Unexpected results might occur with “SAS habits”, below are three examples to illustrate the different handling of missing values in R.

3.1.8.1 Subsetting data

!= is not the same in R when it involves NA

# add one more row to the data with missing AGE and DISCONFL, select the first 3 rows
adsl_na_example <- adsl %>% 
  add_row(SUBJID = "1", DISCONFL = NA_character_, .before = T) %>% 
  slice(1:3) %>% 
  select(SUBJID, DISCONFL)
# demo data
adsl_na_example

SUBJID	DISCONFL
1	NA
1015
1023	Y

Subset to DISCONFL != "Y", only DISCONFL = " " is selected, not NA

adsl_na_example %>% filter(DISCONFL != "Y")

SUBJID	DISCONFL
1015

To display NA, add is.na(DISCONFL) to the filter

# include is.na(DISCONFL) in the filter
adsl_na_example %>% filter(DISCONFL != "Y" | is.na(DISCONFL))

SUBJID	DISCONFL
1	NA
1015

3.1.8.2 Sorting data

In SAS, missing is treated as the smallest value in proc sort; while in R, NA is always at the bottom after ascending or descending sorting.

Create demo data

# add one more row to the data with missing AGE and DISCONFL 
# select the first 3 rows
adsl_na_sort <- adsl %>% 
  add_row(SUBJID = "1", AGE = NA_integer_, .before = T) %>% 
  slice(1:5) %>% 
  select(SUBJID, AGE)

SUBJID	AGE
1	NA
1015	63
1023	64
1028	71
1033	74

Sort by ascending order of AGE

# ascending
adsl_na_sort %>%
  arrange(AGE)

SUBJID	AGE
1015	63
1023	64
1028	71
1033	74
1	NA

Sort by descending order of AGE

# descending
adsl_na_sort %>%
  arrange(-AGE)

SUBJID	AGE
1033	74
1028	71
1023	64
1015	63
1	NA

NA can also be placed at the top with below workaround

# to be consistent with SAS - NA at the top when ascending
adsl_na_sort %>%
  arrange(!is.na(AGE), AGE)

SUBJID	AGE
1	NA
1015	63
1023	64
1028	71
1033	74

3.1.8.3 Creating new variables

When AGE is missing, AGEGR1 is set to ‘<= 50 years old’ in SAS; while in R it is set to NA_character_.

adsl_na_sort %>%
  mutate(AGEGR1 = case_when(
    AGE > 50 ~"> 50 years old",
    AGE <= 50 ~"<= 50 years old",
  ))

SUBJID	AGE	AGEGR1
1	NA	NA
1015	63	> 50 years old
1023	64	> 50 years old
1028	71	> 50 years old
1033	74	> 50 years old

3.1.9 Merging Data

We create another data set with weight information for some of the subjects:

SUBJID <- sample(adsl$SUBJID, 100, replace = FALSE)
WEIGHT <- sample(50:100, 100, replace = TRUE)

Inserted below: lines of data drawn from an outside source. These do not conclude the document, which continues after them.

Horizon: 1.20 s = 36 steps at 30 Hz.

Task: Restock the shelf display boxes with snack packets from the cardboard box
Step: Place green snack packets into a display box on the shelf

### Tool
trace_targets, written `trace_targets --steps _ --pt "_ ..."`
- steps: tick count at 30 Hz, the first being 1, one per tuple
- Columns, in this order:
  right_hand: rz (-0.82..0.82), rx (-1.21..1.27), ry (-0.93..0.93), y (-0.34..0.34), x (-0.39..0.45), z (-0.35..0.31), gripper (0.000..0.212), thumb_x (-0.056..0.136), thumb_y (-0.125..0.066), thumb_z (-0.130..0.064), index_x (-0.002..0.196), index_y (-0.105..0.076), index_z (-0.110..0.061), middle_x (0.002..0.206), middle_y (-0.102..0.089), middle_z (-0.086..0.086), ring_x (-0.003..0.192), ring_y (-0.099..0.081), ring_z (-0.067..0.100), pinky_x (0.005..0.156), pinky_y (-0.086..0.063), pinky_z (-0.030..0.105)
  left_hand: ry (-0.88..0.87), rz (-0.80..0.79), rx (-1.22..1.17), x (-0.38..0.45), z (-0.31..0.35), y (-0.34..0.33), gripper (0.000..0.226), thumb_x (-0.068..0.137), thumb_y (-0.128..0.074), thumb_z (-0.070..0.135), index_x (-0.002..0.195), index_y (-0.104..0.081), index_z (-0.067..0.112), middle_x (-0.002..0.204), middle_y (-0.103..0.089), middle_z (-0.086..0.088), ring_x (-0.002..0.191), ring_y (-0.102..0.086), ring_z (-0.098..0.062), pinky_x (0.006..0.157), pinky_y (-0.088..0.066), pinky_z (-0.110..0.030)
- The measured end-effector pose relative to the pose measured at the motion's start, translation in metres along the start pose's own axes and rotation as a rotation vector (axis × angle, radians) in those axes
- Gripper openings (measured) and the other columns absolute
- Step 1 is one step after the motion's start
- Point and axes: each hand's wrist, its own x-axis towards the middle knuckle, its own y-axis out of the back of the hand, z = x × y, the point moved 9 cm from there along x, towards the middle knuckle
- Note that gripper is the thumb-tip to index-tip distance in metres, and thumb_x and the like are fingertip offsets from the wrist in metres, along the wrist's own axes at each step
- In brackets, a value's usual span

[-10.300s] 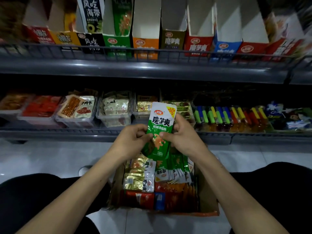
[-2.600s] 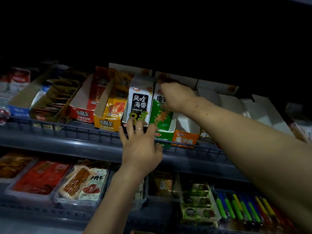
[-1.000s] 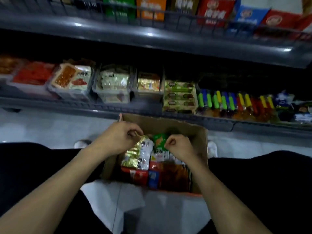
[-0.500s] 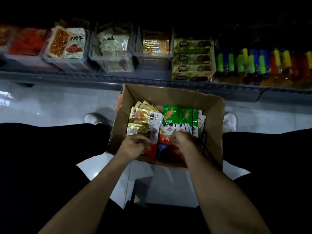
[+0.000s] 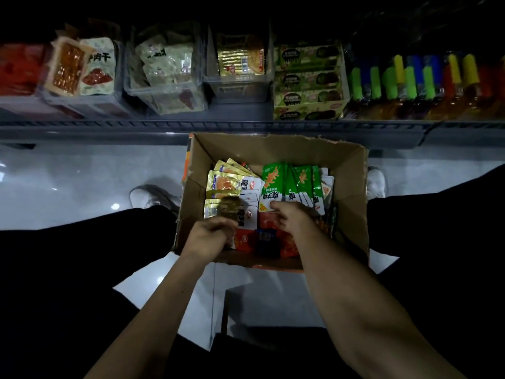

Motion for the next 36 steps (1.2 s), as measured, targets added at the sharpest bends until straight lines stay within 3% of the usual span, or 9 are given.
trace_targets --steps 3,7,12,17,20,26,29,33,36 --pt "0.139 -0.321 0.100 0.009 0.003 -0.011 0.029 0.095 -0.059 -0.021 0.118 -0.060 -0.004 0.084 -0.062 0.008 0.063 -0.054 0.015 0.049 -0.043 0.021 -0.030 -0.004 0.010 0.005 0.007 0.003 0.028 0.091 -0.056 0.000 0.083 -0.075 0.018 0.085 -0.071 0.002 0.084 -0.063 -0.015 0.070 -0.049 -0.017" --pt "0.512 -0.684 0.567 0.040 -0.025 -0.049 0.026 0.088 -0.065 -0.021 0.106 -0.069 -0.003 0.114 -0.064 0.017 0.101 -0.063 0.032 0.075 -0.045 0.024 -0.144 0.016 0.135 0.016 0.020 0.007 0.035 0.087 -0.064 0.007 0.070 -0.073 0.036 0.089 -0.073 0.009 0.091 -0.065 -0.013 0.092 -0.051 -0.030" --pt "0.265 -0.614 1.007 0.039 -0.076 -0.068 0.012 0.095 -0.058 -0.016 0.105 -0.062 -0.011 0.099 -0.069 0.011 0.089 -0.059 0.017 0.071 -0.040 0.026 -0.300 0.043 0.391 0.011 0.043 -0.010 0.020 0.089 -0.060 0.011 0.102 -0.071 0.021 0.107 -0.071 -0.003 0.103 -0.064 -0.020 0.081 -0.043 -0.016" --pt "-0.007 -0.461 0.958 0.028 -0.114 -0.078 0.004 0.097 -0.057 -0.013 0.097 -0.056 -0.017 0.098 -0.066 0.002 0.089 -0.061 0.007 0.074 -0.046 0.024 -0.416 0.054 0.639 0.017 0.060 -0.019 0.070 0.078 -0.073 0.029 0.140 -0.039 0.030 0.134 -0.051 -0.012 0.122 -0.049 -0.034 0.098 -0.046 -0.044" --pt "-0.103 -0.377 0.894 0.021 -0.117 -0.081 0.012 0.094 -0.060 -0.011 0.089 -0.059 -0.022 0.108 -0.067 0.006 0.096 -0.064 0.012 0.084 -0.052 0.029 -0.374 -0.029 0.686 0.019 0.059 -0.030 0.038 0.083 -0.070 0.035 0.119 -0.062 0.026 0.112 -0.066 -0.005 0.106 -0.060 -0.029 0.087 -0.052 -0.041" --pt "0.291 -0.202 0.784 0.040 -0.064 -0.068 0.024 0.083 -0.066 0.000 0.068 -0.063 -0.019 0.081 -0.070 0.008 0.083 -0.069 0.029 0.079 -0.057 0.043 -0.157 0.067 0.538 0.023 0.028 -0.005 0.033 0.082 -0.070 0.042 0.112 -0.069 0.027 0.101 -0.071 -0.003 0.093 -0.065 -0.024 0.082 -0.055 -0.036" --pt "0.444 -0.532 0.743 0.025 -0.042 -0.062 0.004 0.083 -0.067 -0.013 0.080 -0.070 -0.012 0.088 -0.071 0.009 0.089 -0.066 0.029 0.068 -0.045 0.024 -0.109 0.108 0.376 0.023 0.018 0.007 0.032 0.082 -0.072 0.039 0.110 -0.071 0.025 0.097 -0.070 0.000 0.090 -0.065 -0.020 0.076 -0.051 -0.027" --pt "0.594 -1.089 0.667 0.002 -0.027 -0.062 0.038 0.085 -0.066 -0.042 0.105 -0.064 -0.010 0.108 -0.062 0.010 0.100 -0.061 0.030 0.071 -0.041 0.030 -0.064 0.119 0.197 0.021 0.007 0.014 0.032 0.081 -0.075 0.036 0.110 -0.071 0.021 0.097 -0.068 0.003 0.094 -0.064 -0.018 0.079 -0.049 -0.026" --pt "0.655 -1.243 0.540 -0.001 -0.009 -0.057 0.048 0.085 -0.068 -0.037 0.119 -0.047 -0.011 0.123 -0.048 0.015 0.108 -0.052 0.033 0.083 -0.045 0.038 -0.027 0.098 0.045 0.022 -0.001 0.014 0.023 0.080 -0.077 0.032 0.100 -0.074 0.021 0.094 -0.073 0.002 0.088 -0.068 -0.015 0.081 -0.054 -0.028"
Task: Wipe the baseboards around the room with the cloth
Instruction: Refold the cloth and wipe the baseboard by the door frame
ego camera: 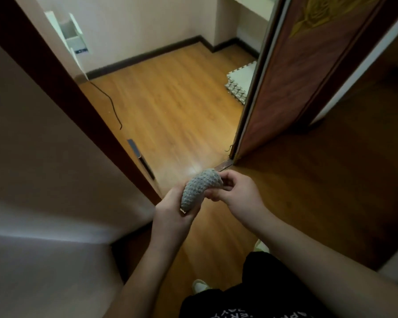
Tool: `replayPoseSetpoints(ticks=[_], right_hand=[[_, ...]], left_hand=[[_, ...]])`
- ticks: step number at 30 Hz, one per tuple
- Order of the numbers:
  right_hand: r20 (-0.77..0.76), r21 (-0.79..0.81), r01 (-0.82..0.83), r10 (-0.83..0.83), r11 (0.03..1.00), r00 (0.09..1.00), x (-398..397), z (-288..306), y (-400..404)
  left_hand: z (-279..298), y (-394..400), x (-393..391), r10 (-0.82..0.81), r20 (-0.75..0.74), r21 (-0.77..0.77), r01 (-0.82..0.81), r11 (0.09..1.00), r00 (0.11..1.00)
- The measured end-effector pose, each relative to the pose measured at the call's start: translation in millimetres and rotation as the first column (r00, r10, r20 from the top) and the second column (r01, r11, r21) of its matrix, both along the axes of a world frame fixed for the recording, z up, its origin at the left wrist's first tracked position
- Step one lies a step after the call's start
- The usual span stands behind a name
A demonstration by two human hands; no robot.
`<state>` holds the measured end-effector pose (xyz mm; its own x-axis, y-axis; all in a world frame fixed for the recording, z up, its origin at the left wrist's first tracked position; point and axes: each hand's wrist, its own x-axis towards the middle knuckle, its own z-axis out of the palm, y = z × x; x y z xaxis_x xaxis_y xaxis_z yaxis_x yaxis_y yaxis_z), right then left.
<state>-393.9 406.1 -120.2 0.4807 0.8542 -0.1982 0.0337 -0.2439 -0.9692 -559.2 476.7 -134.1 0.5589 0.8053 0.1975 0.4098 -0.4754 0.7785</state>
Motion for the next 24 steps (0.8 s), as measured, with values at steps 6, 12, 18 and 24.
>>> replayPoseSetpoints(ticks=[6,12,18,24], right_hand=[[-0.084,0.063,0.149,-0.144,0.987,0.986,39.9,16.3,-51.6],[-0.245,0.096,0.29,-0.26,0.952,0.934,120.6,27.8,-111.1],[-0.177,0.048,0.386,-0.373,0.921,0.911,212.2,26.0,-178.6],[0.088,0.064,0.571,-0.575,0.818,0.814,283.8,27.1,-214.3]], left_hand=[[30.2,-15.2,59.4,-0.225,-0.126,-0.136,0.208,0.969,0.966],[46.7,-45.5,140.9,-0.577,-0.028,-0.41,0.517,0.752,0.817],[49.2,-94.6,255.9,-0.46,0.107,-0.658,0.409,0.632,0.882],[47.2,-135.3,351.0,-0.437,0.171,-0.695,0.422,0.582,0.883]])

adsl_weight <- data.frame(SUBJID, WEIGHT)

Now, we would like to join the weight column to our adsl data set.

In SAS, we use the merge function:

* inner join;
data adsl_merge;
merge adsl(in = inadsl) adsl_weight(in = inweight);
by subjidn;
if inadsl and inweight; * inner join in SAS
run;

* outer join;
data adsl_merge_all;
merge adsl(in = inadsl) adsl_weight(in = inweight);
by subjidn;
if inadsl or inweight; * default in SAS
run;

* left join;
data adsl_merge_left;
merge adsl(in = inadsl) adsl_weight(in = inweight);
by subjidn;
if inadsl;
run;

In R, we use again the tidyverse package:

# inner join
adsl%>%
  inner_join(adsl_weight, by = "SUBJID") 

# outer join
adsl %>%
  full_join(adsl_weight, by = "SUBJID")

# left join
adsl %>%
  left_join(adsl_weight, by = "SUBJID")

3.1.10 Concatenating Data

To demonstrate stacking or concatenating data sets, we can first split adsl into two parts, each having 5 records with the same columns in common.

# first 5 records of adsl
adsl_1 <- adsl[c(1:5),]

# the next 5 records of adsl
adsl_2 <- adsl[c(6:10),]

In SAS, you could use the set command:

DATA adsl_stacked;
 SET adsl_1 adsl_2;
RUN;

In R, you may accomplish this like so:

# tidyverse method - bind_rows()
adsl_stacked <- adsl_1 %>%
  bind_rows(adsl_2)